Autour de cette parution, la sous-gamme contemporaine se structure aussi en français. On voit paraître le recueil Les Astres sont propices (traduction de The Stars Are Right!, Descartes). Dans le même mouvement, Descartes édite la campagne française Les Œufs de Karlatt (1989), pensée pour du contemporain, et la traduction d’Utatti Asfet (campagne internationale) en 1998. Ces titres ont largement servi de relais pratiques pour jouer “aujourd’hui” sur tables francophones.

En bref, la VF n’a pas juste “suivi” la VO : elle a servi d’appui pour une pratique française du Cthulhu contemporain, avec un noyau commun (le manuel Cthulhu 90) et un ensemble de scénarios/campagnes disponibles en français, qui ont nourri les clubs et conventions au début des années 1990.


Ça vaut quoi aujourd’hui à la table ?

Ce qui a bien vieilli

  • Le côté “manuel d’enquête” : disciplines, procédures, métiers, aides de jeu.
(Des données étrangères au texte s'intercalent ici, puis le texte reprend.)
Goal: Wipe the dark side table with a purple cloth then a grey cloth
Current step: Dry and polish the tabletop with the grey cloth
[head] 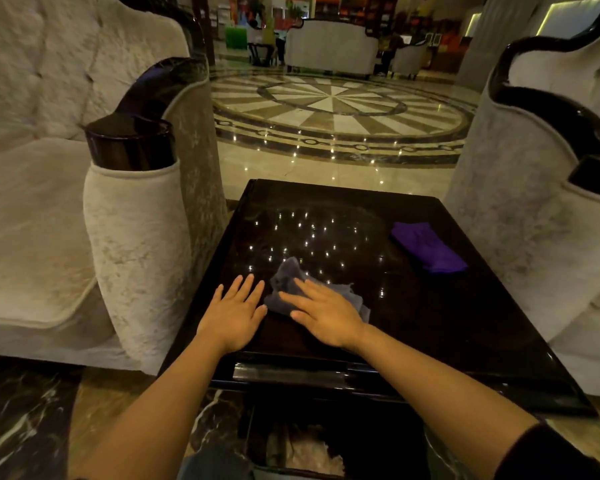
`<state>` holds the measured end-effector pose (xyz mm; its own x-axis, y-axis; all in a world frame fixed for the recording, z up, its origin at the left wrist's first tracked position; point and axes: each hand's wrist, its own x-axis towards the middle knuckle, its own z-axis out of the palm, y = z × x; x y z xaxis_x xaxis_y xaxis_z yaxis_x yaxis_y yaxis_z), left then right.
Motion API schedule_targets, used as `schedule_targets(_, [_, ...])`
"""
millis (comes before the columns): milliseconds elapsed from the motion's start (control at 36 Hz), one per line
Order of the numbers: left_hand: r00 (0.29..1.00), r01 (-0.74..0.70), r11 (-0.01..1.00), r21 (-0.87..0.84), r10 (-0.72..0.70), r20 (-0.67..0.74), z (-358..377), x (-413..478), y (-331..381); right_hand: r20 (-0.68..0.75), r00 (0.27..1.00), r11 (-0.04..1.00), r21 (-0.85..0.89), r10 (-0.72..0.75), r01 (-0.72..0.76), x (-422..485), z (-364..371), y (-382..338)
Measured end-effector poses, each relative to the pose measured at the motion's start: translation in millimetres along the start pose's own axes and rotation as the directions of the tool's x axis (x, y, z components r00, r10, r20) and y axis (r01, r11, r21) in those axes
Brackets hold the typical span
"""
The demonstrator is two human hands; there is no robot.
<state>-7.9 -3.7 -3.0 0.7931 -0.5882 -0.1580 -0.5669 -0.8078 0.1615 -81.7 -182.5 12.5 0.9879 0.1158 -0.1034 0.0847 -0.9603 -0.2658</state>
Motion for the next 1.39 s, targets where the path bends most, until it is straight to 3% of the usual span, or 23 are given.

Toujours exploitable.
  • Songes funestes (Dreams Dark and Deadly), qui reste tendu et efficace, parfait pour un scénario de convention ou une partie d’ambiance.

Ce qui respire les 80-90’s (et comment l’adapter)
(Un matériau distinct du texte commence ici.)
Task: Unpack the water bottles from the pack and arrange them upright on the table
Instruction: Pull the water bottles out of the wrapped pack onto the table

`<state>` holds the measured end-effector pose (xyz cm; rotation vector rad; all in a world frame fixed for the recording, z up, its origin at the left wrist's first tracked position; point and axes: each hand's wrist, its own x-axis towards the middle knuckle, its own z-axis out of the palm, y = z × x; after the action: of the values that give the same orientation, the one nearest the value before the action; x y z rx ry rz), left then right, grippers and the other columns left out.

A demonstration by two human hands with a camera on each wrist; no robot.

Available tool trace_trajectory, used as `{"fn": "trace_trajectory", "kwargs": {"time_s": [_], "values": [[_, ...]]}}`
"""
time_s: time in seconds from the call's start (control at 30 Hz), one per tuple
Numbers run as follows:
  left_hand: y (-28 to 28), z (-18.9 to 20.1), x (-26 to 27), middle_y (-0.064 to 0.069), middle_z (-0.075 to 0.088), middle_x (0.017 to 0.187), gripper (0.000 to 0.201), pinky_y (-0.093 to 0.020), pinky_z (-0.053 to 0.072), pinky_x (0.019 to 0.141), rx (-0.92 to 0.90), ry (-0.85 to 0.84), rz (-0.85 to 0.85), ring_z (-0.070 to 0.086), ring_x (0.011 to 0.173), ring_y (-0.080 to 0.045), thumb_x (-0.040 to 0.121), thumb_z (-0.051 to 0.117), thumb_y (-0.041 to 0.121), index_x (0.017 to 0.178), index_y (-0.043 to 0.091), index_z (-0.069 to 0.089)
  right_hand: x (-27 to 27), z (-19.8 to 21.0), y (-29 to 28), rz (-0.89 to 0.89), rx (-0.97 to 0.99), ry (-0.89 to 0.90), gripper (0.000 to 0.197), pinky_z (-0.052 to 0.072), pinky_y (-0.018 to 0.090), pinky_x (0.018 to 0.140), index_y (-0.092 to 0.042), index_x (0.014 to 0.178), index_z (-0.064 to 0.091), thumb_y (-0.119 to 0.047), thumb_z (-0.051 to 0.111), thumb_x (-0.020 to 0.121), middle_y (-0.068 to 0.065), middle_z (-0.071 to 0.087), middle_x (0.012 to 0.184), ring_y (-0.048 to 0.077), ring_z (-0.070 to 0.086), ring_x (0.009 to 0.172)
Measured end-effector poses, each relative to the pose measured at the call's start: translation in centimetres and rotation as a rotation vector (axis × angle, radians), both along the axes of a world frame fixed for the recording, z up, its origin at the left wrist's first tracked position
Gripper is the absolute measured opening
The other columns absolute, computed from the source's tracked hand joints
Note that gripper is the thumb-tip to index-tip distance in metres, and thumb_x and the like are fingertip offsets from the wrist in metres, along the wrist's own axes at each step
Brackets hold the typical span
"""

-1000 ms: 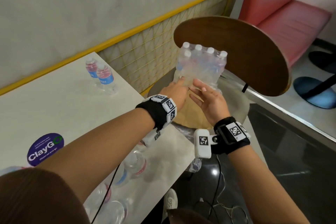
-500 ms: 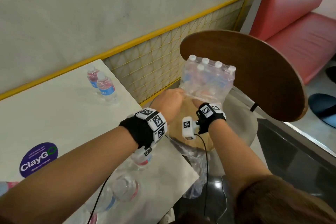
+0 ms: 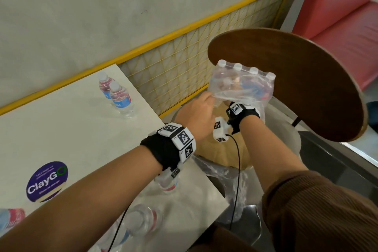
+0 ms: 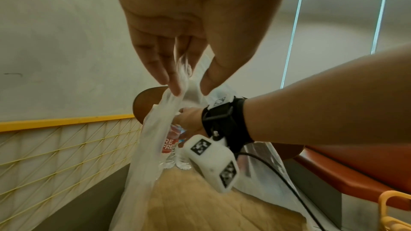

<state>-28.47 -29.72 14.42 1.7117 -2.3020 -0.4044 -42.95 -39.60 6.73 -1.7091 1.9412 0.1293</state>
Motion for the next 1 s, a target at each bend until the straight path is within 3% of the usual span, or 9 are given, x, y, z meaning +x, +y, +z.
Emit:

  • La terreur tombée du ciel (The killer out of space) et Les stars du mal (The Evil Stars) sont très ancrées années 80 : navette spatiale, panique satanique, bikers. À jouer au premier degré rétro (pour le fun vintage), ou à re-skinner façon 2025 : un crash de drone militaire, une scène musicale indus/drone ou black metal extrême.
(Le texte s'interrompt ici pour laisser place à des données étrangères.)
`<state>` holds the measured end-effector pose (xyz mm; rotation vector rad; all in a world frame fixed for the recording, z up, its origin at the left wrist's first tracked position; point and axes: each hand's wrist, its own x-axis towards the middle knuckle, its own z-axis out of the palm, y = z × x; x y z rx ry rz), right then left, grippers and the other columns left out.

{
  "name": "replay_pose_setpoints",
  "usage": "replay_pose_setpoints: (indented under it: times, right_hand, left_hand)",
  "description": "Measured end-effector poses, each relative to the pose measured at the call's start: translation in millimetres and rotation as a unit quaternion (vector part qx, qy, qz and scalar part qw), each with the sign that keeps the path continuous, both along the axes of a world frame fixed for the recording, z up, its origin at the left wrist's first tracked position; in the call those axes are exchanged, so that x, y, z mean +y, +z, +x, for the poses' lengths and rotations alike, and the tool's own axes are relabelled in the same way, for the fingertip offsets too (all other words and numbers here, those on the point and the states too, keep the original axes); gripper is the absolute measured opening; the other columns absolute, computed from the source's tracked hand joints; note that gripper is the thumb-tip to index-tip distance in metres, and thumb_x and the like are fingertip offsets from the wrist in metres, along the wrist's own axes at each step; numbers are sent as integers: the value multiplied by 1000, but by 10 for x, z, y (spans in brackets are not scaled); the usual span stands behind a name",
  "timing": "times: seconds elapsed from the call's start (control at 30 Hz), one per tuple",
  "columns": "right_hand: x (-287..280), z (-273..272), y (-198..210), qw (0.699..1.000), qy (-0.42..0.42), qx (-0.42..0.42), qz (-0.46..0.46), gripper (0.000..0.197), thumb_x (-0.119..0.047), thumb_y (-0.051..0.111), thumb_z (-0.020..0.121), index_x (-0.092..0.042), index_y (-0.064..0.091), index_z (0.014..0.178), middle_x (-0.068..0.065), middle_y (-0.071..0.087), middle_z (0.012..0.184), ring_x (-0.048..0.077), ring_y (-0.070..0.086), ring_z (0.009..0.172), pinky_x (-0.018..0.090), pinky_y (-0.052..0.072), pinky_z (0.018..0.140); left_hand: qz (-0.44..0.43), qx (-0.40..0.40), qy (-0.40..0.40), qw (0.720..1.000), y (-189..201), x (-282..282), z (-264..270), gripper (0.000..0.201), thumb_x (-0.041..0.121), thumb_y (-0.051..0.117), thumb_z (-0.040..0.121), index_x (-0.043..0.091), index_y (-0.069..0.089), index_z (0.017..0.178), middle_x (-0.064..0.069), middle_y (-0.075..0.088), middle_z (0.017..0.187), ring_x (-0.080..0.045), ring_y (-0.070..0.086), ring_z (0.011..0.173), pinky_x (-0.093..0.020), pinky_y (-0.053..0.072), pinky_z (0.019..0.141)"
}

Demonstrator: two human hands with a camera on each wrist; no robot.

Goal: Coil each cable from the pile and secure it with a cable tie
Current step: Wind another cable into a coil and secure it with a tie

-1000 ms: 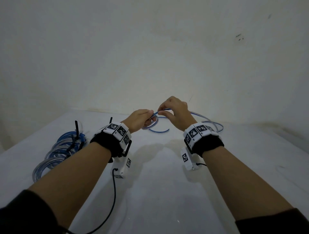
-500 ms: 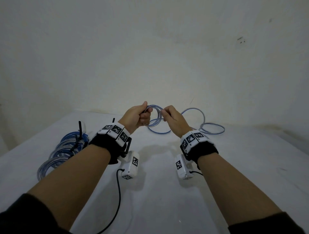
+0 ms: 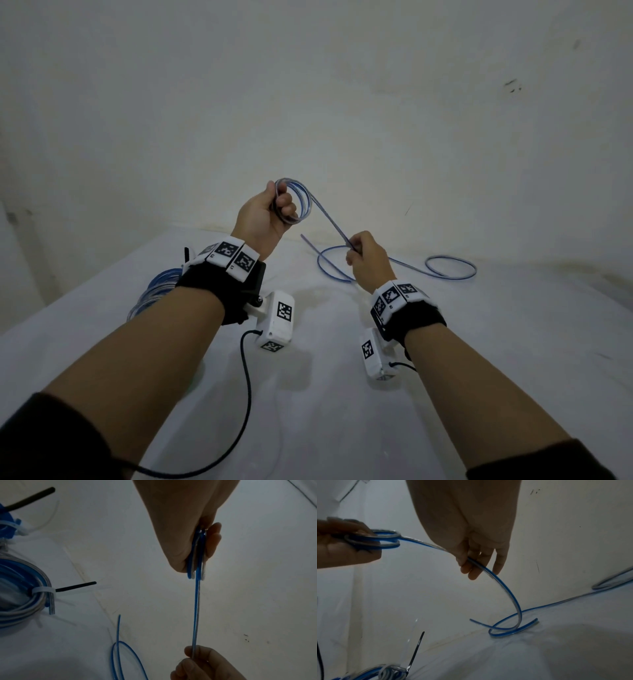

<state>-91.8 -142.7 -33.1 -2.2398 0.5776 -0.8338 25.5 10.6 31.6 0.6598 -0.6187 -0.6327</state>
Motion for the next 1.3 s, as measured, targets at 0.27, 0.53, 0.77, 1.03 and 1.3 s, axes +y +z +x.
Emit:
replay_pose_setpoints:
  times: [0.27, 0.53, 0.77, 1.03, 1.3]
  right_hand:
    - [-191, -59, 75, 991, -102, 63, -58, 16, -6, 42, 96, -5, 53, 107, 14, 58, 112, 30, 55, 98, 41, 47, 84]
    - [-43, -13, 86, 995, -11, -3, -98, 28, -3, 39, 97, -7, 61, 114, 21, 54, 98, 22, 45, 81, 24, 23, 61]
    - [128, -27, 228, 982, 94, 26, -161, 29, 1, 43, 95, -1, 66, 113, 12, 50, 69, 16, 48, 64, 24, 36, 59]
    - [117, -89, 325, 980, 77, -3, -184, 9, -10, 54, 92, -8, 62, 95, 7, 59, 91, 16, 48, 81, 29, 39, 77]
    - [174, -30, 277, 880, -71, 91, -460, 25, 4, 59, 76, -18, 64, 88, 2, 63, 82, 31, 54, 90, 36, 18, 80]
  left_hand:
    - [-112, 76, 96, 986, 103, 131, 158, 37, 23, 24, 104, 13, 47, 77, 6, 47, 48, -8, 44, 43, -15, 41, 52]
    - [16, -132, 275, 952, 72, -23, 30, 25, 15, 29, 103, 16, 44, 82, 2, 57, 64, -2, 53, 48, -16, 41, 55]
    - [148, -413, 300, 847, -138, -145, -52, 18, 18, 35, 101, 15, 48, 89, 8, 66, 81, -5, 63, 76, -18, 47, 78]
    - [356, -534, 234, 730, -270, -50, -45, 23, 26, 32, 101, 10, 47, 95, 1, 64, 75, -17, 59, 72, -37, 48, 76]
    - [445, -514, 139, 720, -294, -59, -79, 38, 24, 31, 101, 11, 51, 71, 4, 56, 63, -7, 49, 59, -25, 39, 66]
Matos & armes : À utiliser comme support narratif plus que comme catalogue. Lister les calibres est moins utile que montrer comment un PNJ s’en sert ou comment une procédure change l’enquête.


Encadré

Rejouer les années 90 aujourd’hui

Pourquoi s’entêter à ressortir des scénarios “panique satanique” ou “crash de navette spatiale” ? Parce que les années 90 sont déjà de l’Histoire. Elles portent leur lot de clichés et d’angoisses collectives : peur du bug de l’an 2000, sectes médiatisées, guerres du Golfe vues en direct à la télé, l’essor d’Internet, la musique alternative omniprésente, les clubs de jeux dans les caves associatives, les téléphones portables aussi rares qu’encombrants.

À la table, c’est un entre-deux fascinant :

  • Assez proche pour que les joueurs d’aujourd’hui aient des souvenirs, des images ou des sons (MTV, Doom, Nirvana, X-Files).
  • Assez loin pour que l’on puisse jouer sur l’étrangeté : enquêter sans Google, courir au cybercafé, attendre une disquette par la poste, fouiller dans des bottins téléphoniques.
person wearing white and red nirvana top
Photo by Panos Sakalakis on Pexels.com
close up shot of cassette tape and cassette player
Photo by cottonbro studio on Pexels.com
four black and white telephones
Photo by Maarten van den Heuvel on Pexels.com

Jouer dans les années 90, c’est plonger dans une époque où la technologie n’a pas encore “aplati” tous les mystères. Les fax, les VHS et les premières caméras numériques deviennent des accessoires d’horreur. C’est aussi revisiter une ambiance gothique ou alternative : concerts de métal, rave parties, squat underground.

Bref : les années 90 sont devenues un décor rétro. Elles fonctionnent comme les années 20 dans l’Appel : familières et exotiques à la fois, idéales pour un jeu d’horreur contemporain… mais sans smartphones pour tout rationaliser.


Verdict rapide

Cthulhu Now / Cthulhu 90 est le pont entre l’horreur lovecraftienne et le présent : un cadre outillé, quatre scénarios emblématiques, et un héritage toujours visible.

À jouer tel quel pour savourer l’ambiance 80-90, ou à “re-skinner” pour 2025 : la charpente tient toujours, et le supplément reste un jalon fondateur du jeu de rôle d’horreur.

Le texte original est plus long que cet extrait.